» Required work
Transcribe, word for word and without additions, each line below from the one containing "Prove that the picture actually contains the silver fork" through the one containing "robot arm visible", both ends included.

[Opening Entries provided section]

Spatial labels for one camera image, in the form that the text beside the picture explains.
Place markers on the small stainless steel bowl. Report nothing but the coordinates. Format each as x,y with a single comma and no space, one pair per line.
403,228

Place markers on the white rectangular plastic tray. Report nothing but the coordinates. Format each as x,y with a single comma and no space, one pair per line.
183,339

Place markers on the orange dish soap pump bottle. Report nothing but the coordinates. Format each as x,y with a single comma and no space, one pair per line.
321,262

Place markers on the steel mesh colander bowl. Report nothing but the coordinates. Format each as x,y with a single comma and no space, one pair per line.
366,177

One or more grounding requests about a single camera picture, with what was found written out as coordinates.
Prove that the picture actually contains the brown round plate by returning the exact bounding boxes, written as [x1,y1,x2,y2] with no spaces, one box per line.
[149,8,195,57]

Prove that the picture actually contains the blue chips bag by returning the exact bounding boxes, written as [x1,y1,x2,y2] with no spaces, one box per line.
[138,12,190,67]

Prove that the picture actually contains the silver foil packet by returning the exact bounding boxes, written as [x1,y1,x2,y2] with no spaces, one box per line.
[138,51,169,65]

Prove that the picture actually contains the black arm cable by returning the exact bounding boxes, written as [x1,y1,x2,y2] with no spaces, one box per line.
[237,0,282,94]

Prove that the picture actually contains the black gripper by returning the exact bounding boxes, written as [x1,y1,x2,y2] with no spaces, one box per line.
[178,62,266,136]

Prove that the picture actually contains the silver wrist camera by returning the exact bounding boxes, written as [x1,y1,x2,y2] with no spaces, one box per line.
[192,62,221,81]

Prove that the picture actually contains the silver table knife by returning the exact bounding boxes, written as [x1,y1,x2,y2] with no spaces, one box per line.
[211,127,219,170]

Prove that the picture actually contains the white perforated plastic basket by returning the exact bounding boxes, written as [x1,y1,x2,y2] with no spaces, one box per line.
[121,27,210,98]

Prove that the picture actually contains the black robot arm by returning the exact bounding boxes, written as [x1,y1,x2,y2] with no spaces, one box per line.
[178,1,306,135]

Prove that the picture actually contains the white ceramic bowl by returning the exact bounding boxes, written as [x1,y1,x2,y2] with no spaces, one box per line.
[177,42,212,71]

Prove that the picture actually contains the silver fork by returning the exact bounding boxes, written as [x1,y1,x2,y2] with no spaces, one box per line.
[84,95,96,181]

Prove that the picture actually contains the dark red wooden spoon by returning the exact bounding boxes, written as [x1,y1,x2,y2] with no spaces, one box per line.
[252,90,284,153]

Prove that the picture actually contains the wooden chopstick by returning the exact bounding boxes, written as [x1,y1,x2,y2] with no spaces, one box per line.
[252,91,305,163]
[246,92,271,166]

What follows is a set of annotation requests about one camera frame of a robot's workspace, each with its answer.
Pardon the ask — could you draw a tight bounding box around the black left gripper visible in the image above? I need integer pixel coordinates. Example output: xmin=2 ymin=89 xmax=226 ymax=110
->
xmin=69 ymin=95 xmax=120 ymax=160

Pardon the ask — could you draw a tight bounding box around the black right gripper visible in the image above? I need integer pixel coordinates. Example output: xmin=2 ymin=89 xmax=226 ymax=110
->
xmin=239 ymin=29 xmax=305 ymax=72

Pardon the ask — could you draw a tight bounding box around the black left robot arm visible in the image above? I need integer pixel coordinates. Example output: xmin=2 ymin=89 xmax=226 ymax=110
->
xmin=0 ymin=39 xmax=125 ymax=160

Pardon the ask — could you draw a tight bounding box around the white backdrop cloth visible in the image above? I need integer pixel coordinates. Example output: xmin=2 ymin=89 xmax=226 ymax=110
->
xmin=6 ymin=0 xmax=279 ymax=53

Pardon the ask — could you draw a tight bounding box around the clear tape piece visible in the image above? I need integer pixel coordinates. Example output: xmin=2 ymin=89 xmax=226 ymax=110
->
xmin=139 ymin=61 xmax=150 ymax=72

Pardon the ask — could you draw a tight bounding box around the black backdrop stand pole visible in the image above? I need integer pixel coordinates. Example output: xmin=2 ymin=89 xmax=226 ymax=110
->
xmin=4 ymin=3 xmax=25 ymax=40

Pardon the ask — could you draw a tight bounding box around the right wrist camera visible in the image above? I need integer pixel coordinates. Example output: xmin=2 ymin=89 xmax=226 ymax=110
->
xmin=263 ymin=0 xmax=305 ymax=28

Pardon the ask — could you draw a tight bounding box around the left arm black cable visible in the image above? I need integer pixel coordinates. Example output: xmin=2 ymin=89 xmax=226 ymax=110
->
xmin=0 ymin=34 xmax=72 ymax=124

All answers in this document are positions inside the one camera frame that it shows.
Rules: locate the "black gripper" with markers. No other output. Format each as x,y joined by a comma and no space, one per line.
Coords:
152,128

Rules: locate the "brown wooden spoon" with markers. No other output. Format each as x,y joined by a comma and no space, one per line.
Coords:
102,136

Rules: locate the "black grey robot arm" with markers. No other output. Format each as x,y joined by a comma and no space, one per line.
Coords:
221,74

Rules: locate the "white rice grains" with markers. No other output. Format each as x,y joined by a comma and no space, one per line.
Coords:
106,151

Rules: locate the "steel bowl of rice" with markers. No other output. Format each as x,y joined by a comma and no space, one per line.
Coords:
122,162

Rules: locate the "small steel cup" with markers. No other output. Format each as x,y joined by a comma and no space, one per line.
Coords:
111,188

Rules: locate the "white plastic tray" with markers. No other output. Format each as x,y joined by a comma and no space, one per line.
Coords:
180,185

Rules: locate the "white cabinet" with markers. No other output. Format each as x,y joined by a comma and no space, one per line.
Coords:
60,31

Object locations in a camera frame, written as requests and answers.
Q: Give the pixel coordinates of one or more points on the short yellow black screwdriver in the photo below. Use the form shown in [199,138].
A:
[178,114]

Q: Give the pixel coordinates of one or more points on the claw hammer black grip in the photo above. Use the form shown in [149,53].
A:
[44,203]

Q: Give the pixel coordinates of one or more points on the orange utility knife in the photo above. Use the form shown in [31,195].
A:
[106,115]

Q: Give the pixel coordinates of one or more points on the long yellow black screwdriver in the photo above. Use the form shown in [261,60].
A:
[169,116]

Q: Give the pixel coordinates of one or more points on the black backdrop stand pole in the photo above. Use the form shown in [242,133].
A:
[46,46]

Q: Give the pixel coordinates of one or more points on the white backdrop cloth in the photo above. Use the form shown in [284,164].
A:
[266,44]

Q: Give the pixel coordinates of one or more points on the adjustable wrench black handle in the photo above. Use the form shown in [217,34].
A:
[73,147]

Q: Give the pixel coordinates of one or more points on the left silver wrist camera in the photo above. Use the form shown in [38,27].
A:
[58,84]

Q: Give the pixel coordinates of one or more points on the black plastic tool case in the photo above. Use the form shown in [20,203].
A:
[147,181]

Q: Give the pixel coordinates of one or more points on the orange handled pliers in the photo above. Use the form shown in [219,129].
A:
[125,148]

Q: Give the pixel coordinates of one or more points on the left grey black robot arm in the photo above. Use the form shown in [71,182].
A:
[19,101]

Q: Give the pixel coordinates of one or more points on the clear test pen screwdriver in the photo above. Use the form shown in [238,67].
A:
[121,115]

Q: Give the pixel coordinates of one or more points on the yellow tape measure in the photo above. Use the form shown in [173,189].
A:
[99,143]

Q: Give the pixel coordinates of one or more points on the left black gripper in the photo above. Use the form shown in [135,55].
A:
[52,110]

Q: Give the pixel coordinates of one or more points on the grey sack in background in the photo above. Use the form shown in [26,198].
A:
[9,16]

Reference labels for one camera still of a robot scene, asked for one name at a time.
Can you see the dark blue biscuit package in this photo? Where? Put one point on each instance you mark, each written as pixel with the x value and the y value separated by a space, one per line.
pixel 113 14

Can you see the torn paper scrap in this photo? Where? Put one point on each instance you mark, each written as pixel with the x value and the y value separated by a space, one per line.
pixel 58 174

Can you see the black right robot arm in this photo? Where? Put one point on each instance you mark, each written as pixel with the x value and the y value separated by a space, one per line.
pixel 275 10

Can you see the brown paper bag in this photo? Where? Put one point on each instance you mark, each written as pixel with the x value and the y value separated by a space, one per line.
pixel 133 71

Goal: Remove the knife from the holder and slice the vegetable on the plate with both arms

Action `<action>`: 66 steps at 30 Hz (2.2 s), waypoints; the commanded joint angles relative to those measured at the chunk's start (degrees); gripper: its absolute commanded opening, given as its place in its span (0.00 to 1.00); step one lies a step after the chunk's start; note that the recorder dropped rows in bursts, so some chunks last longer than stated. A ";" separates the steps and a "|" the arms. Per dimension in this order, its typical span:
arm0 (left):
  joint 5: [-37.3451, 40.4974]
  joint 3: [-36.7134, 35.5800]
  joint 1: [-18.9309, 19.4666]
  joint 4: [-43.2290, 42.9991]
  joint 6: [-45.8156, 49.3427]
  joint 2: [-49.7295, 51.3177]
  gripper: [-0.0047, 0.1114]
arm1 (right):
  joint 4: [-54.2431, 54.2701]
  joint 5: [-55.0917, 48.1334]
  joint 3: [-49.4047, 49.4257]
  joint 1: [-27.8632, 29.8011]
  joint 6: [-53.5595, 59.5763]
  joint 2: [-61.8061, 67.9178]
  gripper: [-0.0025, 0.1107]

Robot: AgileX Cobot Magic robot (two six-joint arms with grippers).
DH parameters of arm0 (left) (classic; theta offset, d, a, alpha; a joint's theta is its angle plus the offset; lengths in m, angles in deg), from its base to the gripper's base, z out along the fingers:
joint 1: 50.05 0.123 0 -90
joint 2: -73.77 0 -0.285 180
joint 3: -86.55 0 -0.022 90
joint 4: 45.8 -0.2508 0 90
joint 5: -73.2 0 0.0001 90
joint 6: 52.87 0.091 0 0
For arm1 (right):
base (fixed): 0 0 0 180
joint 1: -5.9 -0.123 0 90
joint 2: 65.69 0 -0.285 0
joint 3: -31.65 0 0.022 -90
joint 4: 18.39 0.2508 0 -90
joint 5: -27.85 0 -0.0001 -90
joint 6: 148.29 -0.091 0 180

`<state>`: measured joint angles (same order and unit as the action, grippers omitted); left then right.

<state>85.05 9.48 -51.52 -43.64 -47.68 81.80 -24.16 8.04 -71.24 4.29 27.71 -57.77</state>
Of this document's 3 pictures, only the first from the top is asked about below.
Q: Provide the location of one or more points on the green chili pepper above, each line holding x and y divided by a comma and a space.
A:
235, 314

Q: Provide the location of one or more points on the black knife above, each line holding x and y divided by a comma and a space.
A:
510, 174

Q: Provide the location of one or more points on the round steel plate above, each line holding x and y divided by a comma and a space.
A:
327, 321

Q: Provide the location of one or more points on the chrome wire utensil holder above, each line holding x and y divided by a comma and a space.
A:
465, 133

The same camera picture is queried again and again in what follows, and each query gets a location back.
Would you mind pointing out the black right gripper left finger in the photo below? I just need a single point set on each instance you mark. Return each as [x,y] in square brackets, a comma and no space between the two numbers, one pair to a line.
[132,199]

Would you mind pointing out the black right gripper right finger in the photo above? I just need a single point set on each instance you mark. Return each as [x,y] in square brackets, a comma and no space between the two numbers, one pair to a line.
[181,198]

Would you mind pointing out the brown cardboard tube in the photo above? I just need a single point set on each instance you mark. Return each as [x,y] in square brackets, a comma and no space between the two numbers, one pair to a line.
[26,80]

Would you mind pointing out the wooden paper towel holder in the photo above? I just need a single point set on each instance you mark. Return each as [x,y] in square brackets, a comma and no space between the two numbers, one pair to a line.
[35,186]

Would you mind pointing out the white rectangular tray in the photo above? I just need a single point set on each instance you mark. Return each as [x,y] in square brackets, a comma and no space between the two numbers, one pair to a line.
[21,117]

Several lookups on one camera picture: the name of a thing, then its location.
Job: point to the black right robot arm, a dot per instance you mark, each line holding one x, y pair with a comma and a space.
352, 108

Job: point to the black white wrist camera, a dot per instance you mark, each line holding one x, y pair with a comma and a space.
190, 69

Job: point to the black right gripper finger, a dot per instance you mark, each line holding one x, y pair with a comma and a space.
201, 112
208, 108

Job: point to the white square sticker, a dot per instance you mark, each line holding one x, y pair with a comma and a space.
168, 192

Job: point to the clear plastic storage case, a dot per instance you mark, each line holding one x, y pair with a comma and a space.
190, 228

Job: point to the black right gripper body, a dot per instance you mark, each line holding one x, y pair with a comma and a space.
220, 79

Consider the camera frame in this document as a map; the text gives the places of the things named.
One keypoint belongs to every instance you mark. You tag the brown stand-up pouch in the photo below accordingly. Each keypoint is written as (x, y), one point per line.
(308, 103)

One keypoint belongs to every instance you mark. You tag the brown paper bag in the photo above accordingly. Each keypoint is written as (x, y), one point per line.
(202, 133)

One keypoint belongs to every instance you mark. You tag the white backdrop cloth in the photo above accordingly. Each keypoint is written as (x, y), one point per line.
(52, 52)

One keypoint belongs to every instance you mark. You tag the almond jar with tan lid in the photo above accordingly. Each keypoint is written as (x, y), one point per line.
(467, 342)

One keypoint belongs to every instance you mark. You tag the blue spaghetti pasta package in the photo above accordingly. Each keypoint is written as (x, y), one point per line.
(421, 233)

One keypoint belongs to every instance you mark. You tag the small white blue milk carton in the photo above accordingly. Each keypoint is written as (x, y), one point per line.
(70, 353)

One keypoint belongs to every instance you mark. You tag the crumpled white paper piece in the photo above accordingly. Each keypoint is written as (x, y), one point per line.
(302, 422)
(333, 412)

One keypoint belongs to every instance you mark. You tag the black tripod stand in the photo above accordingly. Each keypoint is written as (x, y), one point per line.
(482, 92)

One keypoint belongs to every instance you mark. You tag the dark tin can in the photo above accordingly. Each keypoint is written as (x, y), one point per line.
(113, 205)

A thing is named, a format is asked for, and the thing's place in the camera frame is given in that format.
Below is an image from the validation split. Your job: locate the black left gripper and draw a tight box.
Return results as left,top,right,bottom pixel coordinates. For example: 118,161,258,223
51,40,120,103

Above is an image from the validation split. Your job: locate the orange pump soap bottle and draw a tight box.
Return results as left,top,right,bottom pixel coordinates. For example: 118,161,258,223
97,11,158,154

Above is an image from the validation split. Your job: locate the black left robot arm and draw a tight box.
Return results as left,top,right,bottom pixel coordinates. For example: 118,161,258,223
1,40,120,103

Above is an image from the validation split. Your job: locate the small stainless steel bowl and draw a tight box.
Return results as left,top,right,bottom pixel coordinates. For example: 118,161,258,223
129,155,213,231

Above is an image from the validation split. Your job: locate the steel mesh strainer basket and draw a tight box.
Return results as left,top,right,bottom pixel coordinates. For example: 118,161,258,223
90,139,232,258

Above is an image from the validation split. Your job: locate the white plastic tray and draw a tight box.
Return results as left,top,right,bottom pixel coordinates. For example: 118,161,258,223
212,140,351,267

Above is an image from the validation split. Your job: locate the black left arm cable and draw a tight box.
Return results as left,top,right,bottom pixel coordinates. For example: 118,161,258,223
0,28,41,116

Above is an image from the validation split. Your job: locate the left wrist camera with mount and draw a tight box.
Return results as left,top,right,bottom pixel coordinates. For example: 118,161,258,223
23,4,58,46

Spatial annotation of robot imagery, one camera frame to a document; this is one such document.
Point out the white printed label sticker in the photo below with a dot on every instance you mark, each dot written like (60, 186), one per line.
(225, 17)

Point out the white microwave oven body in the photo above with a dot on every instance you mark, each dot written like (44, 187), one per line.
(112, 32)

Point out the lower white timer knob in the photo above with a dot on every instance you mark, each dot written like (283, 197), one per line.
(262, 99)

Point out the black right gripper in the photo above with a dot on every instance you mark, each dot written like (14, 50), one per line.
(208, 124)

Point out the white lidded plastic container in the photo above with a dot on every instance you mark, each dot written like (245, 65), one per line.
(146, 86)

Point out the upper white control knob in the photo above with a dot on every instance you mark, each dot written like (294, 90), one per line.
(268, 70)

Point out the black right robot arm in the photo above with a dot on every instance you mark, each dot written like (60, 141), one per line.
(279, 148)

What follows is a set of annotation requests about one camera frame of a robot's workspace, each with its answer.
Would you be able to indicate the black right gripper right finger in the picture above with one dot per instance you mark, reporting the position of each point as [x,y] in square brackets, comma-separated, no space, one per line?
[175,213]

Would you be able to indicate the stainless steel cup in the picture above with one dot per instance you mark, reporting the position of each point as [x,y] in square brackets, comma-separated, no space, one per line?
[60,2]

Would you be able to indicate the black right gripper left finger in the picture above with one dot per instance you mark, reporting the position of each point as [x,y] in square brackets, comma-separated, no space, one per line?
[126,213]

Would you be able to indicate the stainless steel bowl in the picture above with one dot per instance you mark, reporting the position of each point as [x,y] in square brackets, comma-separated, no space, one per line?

[Closing Entries provided section]

» Written response
Prove that the picture actually contains the silver fork by returning the exact bounding boxes, written as [x1,y1,x2,y2] with no spaces, one box per line.
[84,95,96,181]

Prove that the picture actually contains the dark red wooden spoon by returning the exact bounding boxes, written as [x1,y1,x2,y2] with no spaces, one box per line.
[252,90,284,153]

Prove that the picture actually contains the wooden chopstick by returning the exact bounding boxes, written as [x1,y1,x2,y2] with no spaces, one box per line.
[252,91,305,163]
[246,92,271,166]

What follows is a set of annotation requests about one camera frame of a robot's workspace, each with its answer.
Pardon the ask — could you draw a tight bounding box around the black left gripper visible in the image above? I need integer pixel coordinates. Example output: xmin=2 ymin=89 xmax=226 ymax=110
->
xmin=69 ymin=95 xmax=120 ymax=160

Pardon the ask — could you draw a tight bounding box around the black right gripper visible in the image above? I need integer pixel coordinates. Example output: xmin=2 ymin=89 xmax=226 ymax=110
->
xmin=239 ymin=29 xmax=305 ymax=72

Pardon the ask — could you draw a tight bounding box around the black left robot arm visible in the image above? I need integer pixel coordinates. Example output: xmin=2 ymin=89 xmax=226 ymax=110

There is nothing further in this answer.